→ Problem description: Each line below that contains the word "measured" must be copied.

→ Recorded information:
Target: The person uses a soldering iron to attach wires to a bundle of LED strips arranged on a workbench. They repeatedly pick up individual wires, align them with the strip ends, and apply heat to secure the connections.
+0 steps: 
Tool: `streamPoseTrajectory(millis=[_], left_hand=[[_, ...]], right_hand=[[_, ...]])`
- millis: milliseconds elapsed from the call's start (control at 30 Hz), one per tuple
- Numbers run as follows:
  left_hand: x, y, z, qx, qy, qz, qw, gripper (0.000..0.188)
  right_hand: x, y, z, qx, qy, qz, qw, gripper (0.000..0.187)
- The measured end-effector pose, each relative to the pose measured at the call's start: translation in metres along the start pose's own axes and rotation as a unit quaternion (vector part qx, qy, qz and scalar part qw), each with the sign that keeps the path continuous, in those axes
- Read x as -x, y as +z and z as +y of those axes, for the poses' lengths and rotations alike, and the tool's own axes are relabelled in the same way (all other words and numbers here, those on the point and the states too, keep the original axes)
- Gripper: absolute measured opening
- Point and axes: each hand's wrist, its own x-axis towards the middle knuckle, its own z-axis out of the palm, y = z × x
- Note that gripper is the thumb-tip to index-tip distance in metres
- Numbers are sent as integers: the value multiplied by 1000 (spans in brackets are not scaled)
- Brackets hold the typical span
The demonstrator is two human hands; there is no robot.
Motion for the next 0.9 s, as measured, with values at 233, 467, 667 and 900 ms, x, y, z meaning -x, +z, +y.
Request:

→ Response to the task:
- The measured end-effector pose, each relative to the pose measured at the call's start: translation in metres along the start pose's own axes and rotation as a unit quaternion (vector part qx, qy, qz and scalar part qw), each with the sign that keeps the path continuous, in those axes
- Gripper: absolute measured opening
Motion for the next 0.9 s, as measured, with values at 233, 467, 667 and 900 ms, x, y, z meaning -x, +z, +y.

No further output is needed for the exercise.